■ **Required work**:
Once you have read the listing below, write all of it out again exactly.

+ + + + +

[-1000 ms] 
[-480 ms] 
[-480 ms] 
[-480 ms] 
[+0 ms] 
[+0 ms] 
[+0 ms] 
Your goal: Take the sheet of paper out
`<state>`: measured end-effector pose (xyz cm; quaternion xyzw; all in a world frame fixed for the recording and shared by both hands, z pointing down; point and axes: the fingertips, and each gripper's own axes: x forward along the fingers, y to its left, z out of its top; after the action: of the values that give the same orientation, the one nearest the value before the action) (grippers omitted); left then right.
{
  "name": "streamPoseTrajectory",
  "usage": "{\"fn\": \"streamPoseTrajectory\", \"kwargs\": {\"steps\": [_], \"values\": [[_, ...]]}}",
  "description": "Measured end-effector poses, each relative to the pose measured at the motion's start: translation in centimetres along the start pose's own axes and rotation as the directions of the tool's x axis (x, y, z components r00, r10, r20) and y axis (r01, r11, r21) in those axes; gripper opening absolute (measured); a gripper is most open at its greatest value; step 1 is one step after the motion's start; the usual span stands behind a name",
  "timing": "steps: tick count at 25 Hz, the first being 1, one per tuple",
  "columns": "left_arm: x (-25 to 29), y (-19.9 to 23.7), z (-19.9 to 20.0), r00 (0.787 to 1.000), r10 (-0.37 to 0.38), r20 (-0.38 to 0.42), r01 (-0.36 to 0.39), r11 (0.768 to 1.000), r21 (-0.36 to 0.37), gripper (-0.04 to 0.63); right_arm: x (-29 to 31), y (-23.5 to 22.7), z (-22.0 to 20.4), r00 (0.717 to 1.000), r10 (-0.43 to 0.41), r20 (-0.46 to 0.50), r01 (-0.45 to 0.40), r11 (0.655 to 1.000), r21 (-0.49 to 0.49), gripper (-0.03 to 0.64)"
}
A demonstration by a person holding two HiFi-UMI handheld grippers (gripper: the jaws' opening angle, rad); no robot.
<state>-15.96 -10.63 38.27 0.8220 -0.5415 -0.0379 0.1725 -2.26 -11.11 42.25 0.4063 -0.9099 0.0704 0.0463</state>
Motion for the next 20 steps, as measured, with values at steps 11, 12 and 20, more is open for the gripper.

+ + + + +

■ **Reply**:
[-1000 ms] 
[-480 ms] 
[-480 ms] 
[-480 ms] 
[+0 ms] 
[+0 ms] 
[+0 ms] 
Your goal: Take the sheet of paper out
`<state>`: measured end-effector pose (xyz cm; quaternion xyzw; all in a world frame fixed for the recording and shared by both hands, z pointing down; point and axes: the fingertips, and each gripper's own axes: x forward along the fingers, y to its left, z out of its top; after the action: of the values that give the same orientation, the one nearest the value before the action) (grippers omitted); left then right.
{
  "name": "streamPoseTrajectory",
  "usage": "{\"fn\": \"streamPoseTrajectory\", \"kwargs\": {\"steps\": [_], \"values\": [[_, ...]]}}",
  "description": "Measured end-effector poses, each relative to the pose measured at the motion's start: translation in centimetres along the start pose's own axes and rotation as the directions of the tool's x axis (x, y, z components r00, r10, r20) and y axis (r01, r11, r21) in those axes; gripper opening absolute (measured); a gripper is most open at its greatest value; step 1 is one step after the motion's start; the usual span stands behind a name",
  "timing": "steps: tick count at 25 Hz, the first being 1, one per tuple",
  "columns": "left_arm: x (-25 to 29), y (-19.9 to 23.7), z (-19.9 to 20.0), r00 (0.787 to 1.000), r10 (-0.37 to 0.38), r20 (-0.38 to 0.42), r01 (-0.36 to 0.39), r11 (0.768 to 1.000), r21 (-0.36 to 0.37), gripper (-0.04 to 0.63); right_arm: x (-29 to 31), y (-23.5 to 22.7), z (-22.0 to 20.4), r00 (0.717 to 1.000), r10 (-0.43 to 0.41), r20 (-0.46 to 0.50), r01 (-0.45 to 0.40), r11 (0.655 to 1.000), r21 (-0.49 to 0.49), gripper (-0.03 to 0.64)"
}
A demonstration by a person holding two HiFi-UMI handheld grippers (gripper: the jaws' opening angle, rad); no robot.
<state>-15.96 -10.63 38.27 0.8220 -0.5415 -0.0379 0.1725 -2.26 -11.11 42.25 0.4063 -0.9099 0.0704 0.0463</state>
Motion for the next 20 steps, as measured, with values at steps 11, 12 and 20, more is open for the gripper.

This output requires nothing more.